Each line of the data that mentions the string "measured" needs to be identified and copied.
-*-*-
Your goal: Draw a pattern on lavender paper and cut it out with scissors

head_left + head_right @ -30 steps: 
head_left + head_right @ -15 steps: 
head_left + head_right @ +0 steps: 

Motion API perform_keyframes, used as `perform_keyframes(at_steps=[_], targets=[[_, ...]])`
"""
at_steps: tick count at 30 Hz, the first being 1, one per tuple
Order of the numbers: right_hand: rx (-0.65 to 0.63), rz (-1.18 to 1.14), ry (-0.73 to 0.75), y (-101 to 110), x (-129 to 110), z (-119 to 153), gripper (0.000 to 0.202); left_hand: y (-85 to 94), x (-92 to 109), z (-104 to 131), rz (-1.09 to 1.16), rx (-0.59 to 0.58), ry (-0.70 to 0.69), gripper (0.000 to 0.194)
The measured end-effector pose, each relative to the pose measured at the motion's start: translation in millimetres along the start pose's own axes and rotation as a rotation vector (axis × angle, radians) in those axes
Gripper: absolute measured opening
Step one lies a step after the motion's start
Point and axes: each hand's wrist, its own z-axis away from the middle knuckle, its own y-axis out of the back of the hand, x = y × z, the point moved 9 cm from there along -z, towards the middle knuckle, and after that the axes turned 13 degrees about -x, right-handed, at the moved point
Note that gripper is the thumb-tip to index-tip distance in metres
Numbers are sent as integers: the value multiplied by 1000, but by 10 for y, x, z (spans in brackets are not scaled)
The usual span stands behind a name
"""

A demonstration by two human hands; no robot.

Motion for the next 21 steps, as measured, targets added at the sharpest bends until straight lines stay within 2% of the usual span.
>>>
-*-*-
Answer to this task
The measured end-effector pose, each relative to the pose measured at the motion's start: translation in millimetres along the start pose's own axes and rotation as a rotation vector (axis × angle, radians) in those axes
Gripper: absolute measured opening
Motion for the next 21 steps, as measured, targets added at the sharpest bends until straight lines stay within 2% of the usual span.

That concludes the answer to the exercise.